Del otro lado, los docentes arrastran una frustración desde antes del aparecimiento del nuevo coronavirus: que los papás no prestan atención a sus hijos, no están pendientes de ellos, no les apoyan en el estudio ni les enseñan valores y hábitos saludables en la casa. Ahora se expresan con un sentimiento de desquite, que hoy los papás sí tendrán que valorar a la escuela y a los docentes, y comprenderán lo que los docentes tienen que enfrentar todos los días en la escuela. En este estruendo de opiniones en las redes sociales, las voces de los estudiantes borbotan en el caudal con memes como, “se llama educación a distancia porque estamos lejos de aprender”, expresión de mucha confusión sobre el trabajo, pocos recursos para recargar teléfonos y ausencia de computadoras para conectarse.
Este desencuentro entre familia y escuela no es nuevo, la crisis del momento solo lo ha puesto todavía más en evidencia. Antes, cuando podíamos salir a las escuelas, en conversaciones con docentes y padres y madres de familia, ya habíamos identificado el desacuerdo latente, bajo la superficie del tejido de la comunidad educativa, y nos hacía preguntarnos qué sucede con esa relación tan esencial para la educación. Se trata de una pareja dispareja, pero sin una definición clara de los límites y las responsabilidades, terminando en expectativas no cumplidas de cada parte.

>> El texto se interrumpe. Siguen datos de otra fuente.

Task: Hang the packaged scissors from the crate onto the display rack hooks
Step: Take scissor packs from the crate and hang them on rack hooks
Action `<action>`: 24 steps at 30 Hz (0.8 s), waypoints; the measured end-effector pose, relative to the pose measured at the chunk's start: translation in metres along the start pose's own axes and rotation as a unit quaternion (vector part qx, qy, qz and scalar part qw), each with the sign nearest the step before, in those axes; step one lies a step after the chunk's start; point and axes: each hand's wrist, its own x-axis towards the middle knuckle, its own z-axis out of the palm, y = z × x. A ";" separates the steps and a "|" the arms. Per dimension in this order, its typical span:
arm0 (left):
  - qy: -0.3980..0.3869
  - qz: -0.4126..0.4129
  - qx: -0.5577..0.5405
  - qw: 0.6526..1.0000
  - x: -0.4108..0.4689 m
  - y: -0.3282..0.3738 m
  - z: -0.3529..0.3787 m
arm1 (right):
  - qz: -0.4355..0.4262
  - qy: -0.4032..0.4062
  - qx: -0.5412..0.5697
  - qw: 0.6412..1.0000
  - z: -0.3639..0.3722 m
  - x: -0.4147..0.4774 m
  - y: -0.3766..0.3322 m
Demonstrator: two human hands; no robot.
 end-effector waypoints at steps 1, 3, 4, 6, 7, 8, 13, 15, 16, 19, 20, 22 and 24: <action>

Parte del problema de la discordia entre familia-escuela es el error de comprender la educación como el aprendizaje de cuatro materias básicas impartidas bajo la responsabilidad del Estado, igual para todo el país. Educar es mucho más que esto y ocurre en muchos espacios, incluidos los medios de comunicación. Pero el poco apoyo de la familia, o la mucha apatía percibida, tiene una relación directa con el grado de relevancia con el que valoran la educación que reciben sus hijos. En familias de pocos recursos que reconocen la escuela como oportunidad de salir adelante, su apoyo a la escuela es más fuerte. Igual en familias con posibilidades de costear un colegio privado elitista, su claridad sobre los beneficios de la educación lleva a mayor interés.
Más allá de las perspectivas de la familia, las escuelas y los colegios ponen límites también al grado de participación de la familia en el proceso educativo. No quieren necesariamente una participación plena en la toma de decisiones, evitan la controlaría social o retroalimentación de las familias, rechazan mayor exigencia o supervisión de su trabajo. No todas las escuelas cuentan con los recursos para ofrecer la educación que la familia quiere; tampoco todas las familias están en condiciones de participar en o contribuir a la escuela. La escuela y sus docentes desempeñan un rol importante, con relación a la familia, en la detección de abusos o faltas a la protección de la niñez. Si bien las escuelas cumplen un papel fundamental de comunicación, seguimiento y apoyo moral a las familias, no están delimitadas las responsabilidades de cada parte.
Es difícil predecir si la quebrantada relación familia y escuela se recuperará una vez que nos reincorporemos nuevamente en los espacios escolares físicos en el futuro. En redes sociales, algunos dicen que todos valoraremos mejor la escuela y apreciaremos más el trabajo docente. Otros podrían pensar, después del ensayo de escuela en casa, que el tipo de educación que tenemos no es muy pertinente ni necesario. Pero este punto de quiebre nos ha hecho ver las múltiples funciones que cumple la escuela en la sociedad: guardería, entretenimiento, socialización con pares, aprendizaje, costumbre, cohesión social, etcétera. Nos hace reflexionar sobre qué realmente necesitamos y queremos de nuestras escuelas, cuáles son los roles de cada actor educativo y cómo debemos complementarnos para trabajar con más fuerza y resistir esta crisis que nos agobia.